Stocks, oil tumble as grim China PMI sparks growth fears

Reuters , Friday 21 Aug 2015

Stock
A man walks past a display showing stock prices in Tokyo August 12, 2015 (Photo: Reuters)

Stock markets tumbled on Friday after a survey showed Chinese factories contracted at their fastest pace since the depth of the global financial crisis in 2009, sending investors scurrying to the safety of bonds and gold.

Emerging market assets took a hammering, and oil prices were on track for their longest losing streak since 1986, as fears of a China-led deceleration in global growth gripped markets.MSCI's broadest index of Asia-Pacific shares outside Japan .MIAPJ0000PUS fell 2.4 percent to its lowest since July 27, 2012, for a weekly loss of 6.1 percent.

Shanghai stocks .SSEC dropped 4 percent to below the 200-day moving average for the first time since July 2014. That brought losses for the week to 11 percent. The Hang Seng index .HSI in Hong Kong was down 2.4 percent for a weekly loss of 7.4 percent.

Markets in countries whose economic fortunes were closely linked to China's growth tumbled. Japan's Nikkei .N225 declined 2.9 percent, for a weekly loss of 5.2 percent. South Korea's Kospi .KS11 shed 1.6 percent, and was 4 percent lower for the week.

European markets are set to follow suit, with financial spreadbetter IG expecting Britain's FTSE 100 .FTSE to open 144 points lower, or down 2.2 percent, Germany's DAX .GDAXI to open 325 points lower, or down 3.1 percent, and France's CAC 40 .FCHI to open 121 points lower, or down 2.5 percent.

The S&P 500 .SPX and the Dow Jones index .DJIA slumped below their 200 day averages overnight.

The mood in markets, already soured by the weakness on Wall Street, darkened further on the grim reading of China's factory activity.

The Caixin/Markit manufacturing index showed activity in China's factory sector shrank at its fastest pace in almost 6 1/2 years in August as domestic and export demand dwindled. That decline, coming on the heels of weaker-than-expected data in July, stoked fears of a slowdown in the world's second-biggest economy.

"Markets are pricing in the worst right now," said Herald Van Der Linde, head of Asian equity strategy at HSBC.

The MSCI emerging markets index .MSCIEF slid 1.7 percent to the lowest since Aug. 19, 2009.

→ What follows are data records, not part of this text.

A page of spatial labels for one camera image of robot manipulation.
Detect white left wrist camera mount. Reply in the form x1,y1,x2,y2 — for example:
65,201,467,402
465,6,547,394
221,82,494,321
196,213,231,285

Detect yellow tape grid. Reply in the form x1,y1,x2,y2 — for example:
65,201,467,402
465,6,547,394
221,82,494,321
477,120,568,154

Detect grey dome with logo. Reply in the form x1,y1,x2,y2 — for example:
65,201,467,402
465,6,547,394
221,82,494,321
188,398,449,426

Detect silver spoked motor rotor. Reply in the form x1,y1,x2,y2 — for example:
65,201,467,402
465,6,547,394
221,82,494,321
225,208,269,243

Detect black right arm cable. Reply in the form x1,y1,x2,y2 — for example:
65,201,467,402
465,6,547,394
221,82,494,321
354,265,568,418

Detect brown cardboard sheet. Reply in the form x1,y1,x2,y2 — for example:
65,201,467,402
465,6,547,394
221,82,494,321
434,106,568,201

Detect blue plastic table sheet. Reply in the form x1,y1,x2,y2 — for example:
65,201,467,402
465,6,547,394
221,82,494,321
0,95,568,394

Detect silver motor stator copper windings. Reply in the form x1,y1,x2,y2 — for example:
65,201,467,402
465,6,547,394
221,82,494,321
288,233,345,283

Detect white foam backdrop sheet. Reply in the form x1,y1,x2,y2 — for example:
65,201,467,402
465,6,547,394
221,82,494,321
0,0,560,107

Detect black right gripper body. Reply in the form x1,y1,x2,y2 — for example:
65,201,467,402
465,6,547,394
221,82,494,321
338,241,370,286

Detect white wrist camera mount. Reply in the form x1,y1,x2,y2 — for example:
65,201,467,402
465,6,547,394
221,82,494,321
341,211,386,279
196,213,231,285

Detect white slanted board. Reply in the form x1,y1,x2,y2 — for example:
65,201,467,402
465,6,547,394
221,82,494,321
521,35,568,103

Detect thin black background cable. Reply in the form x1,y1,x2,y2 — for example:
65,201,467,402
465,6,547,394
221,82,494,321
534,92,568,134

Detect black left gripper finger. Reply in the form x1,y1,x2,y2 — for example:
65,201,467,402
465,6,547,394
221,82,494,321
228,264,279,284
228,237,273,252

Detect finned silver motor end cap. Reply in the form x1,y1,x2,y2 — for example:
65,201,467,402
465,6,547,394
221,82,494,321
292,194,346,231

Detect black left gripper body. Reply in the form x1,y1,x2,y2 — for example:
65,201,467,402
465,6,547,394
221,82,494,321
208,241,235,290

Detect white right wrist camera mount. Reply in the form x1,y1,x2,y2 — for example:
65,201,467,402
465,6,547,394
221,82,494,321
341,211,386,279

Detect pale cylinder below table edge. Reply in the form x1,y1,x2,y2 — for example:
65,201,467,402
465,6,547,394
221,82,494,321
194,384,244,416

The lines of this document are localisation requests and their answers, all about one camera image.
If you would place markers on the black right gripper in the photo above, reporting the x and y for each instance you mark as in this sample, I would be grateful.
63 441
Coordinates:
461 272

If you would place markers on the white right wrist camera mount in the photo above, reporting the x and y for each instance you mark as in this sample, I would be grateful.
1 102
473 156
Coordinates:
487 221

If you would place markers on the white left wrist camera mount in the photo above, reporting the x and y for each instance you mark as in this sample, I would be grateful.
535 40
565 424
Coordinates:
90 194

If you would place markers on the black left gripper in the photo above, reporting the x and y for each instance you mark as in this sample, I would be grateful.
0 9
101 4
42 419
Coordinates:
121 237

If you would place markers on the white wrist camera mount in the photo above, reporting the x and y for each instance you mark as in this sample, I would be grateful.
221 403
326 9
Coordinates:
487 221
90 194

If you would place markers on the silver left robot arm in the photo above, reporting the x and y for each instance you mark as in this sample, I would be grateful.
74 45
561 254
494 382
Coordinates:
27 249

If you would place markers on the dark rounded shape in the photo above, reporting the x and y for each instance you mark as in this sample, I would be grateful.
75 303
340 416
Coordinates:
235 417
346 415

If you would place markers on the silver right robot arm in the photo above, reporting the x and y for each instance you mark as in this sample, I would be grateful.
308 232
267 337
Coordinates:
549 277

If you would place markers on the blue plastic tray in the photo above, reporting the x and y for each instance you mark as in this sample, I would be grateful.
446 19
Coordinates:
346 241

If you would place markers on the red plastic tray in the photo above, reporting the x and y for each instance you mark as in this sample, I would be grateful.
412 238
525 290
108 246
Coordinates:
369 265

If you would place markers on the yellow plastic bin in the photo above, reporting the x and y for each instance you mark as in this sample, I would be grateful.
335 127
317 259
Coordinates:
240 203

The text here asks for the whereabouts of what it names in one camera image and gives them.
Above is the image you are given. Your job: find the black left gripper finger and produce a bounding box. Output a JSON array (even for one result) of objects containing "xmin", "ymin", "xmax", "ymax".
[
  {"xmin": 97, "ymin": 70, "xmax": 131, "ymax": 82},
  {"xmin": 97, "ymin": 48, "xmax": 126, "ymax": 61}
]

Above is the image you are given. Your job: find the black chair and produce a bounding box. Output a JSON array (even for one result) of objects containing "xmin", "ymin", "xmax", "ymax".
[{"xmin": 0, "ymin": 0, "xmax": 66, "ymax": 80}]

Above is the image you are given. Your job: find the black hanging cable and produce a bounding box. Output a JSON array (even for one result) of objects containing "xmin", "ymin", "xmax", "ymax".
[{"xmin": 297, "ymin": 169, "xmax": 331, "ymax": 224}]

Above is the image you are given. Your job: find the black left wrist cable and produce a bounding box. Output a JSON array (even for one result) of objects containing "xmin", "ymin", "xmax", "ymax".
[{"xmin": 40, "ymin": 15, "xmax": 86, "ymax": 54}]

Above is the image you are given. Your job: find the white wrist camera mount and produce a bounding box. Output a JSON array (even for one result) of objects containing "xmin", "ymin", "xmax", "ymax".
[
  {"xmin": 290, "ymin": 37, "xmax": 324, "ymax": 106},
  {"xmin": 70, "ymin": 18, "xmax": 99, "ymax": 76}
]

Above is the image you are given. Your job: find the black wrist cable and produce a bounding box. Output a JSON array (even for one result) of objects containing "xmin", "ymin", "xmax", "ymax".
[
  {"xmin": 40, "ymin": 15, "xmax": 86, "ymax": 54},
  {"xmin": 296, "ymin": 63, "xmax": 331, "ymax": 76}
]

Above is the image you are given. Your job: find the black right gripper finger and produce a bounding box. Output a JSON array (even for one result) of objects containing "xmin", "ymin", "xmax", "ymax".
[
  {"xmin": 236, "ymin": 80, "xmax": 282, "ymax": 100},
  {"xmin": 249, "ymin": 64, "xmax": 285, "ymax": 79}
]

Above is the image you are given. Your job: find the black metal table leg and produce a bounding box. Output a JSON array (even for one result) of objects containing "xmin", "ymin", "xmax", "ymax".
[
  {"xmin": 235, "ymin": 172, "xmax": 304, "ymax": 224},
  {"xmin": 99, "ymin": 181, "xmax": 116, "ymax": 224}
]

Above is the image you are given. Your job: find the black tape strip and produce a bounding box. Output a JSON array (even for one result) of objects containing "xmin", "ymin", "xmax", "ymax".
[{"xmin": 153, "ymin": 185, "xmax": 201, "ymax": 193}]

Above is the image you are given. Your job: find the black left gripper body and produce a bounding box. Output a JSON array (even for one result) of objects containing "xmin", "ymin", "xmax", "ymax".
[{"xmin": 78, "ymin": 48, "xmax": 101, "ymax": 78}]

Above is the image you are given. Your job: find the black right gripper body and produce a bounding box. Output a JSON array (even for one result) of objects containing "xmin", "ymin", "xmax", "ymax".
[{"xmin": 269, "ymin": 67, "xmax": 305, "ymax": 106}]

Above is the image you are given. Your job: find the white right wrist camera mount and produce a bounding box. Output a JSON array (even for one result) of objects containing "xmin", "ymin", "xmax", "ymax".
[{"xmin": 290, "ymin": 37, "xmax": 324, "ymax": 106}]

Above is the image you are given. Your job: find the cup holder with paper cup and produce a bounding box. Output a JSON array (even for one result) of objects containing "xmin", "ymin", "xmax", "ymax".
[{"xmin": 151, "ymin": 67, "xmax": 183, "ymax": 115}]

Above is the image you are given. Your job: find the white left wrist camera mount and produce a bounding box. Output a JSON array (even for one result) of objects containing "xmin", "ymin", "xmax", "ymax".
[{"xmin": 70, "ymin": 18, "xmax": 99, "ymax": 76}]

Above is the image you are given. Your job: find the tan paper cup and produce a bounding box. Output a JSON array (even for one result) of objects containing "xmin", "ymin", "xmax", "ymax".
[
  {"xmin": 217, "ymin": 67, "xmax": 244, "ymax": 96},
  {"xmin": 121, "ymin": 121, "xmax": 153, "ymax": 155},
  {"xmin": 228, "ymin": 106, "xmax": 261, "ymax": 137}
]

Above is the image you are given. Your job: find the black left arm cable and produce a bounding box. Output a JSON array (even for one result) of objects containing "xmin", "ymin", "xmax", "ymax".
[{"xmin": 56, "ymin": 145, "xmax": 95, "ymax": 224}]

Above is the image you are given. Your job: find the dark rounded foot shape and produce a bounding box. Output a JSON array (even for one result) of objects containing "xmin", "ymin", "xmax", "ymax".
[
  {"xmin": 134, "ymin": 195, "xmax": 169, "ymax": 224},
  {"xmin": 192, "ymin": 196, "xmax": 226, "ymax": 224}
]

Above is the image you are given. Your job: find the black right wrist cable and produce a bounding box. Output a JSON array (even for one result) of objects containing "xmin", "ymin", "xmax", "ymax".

U.S. stock futures fell almost 0.5 percent to a six-month low in Asian trade after the Chinese PMI was released.

The Australian dollar AUD=D4, considered a liquid proxy for China demand, slid to $0.7285 at one point and was last trading at $0.7304, down 0.5 percent for the day.

The market ructions sent gold XAU=up to its highest level in more than a month.

Safe-haven U.S. Treasury yields also slipped further. They were already feeling a downward pull after minutes from the Federal Reserve's July meeting offered little clue of a near-term rate hike, denting expectations of a tightening in September.

"The U.S. markets have held up well of late, being viewed as somewhat of a safe-haven," wrote Chris Weston, chief market strategist at IG in Melbourne. "This view seems to have deteriorated somewhat with the S&P 500 closing below its multi-month trading range – a fate the credit markets and the U.S. yield curve have been screaming for some time."

Lower Treasury yields in turn weighed on the dollar. The currency traded at 122.82 yen JPY=, the lowest in more than five weeks, after sinking from an overnight high of 124.16.

The euro hovered near a two-month high at $1.1290 EUR= after surging 1.1 percent on Thursday.

In commodities, crude oil resumed its downward trend. U.S. crude CLc1 was headed for its eight straight weekly decline, slipping 0.5 percent to $40.85 after touching a multi-year low of $40.21 on Thursday.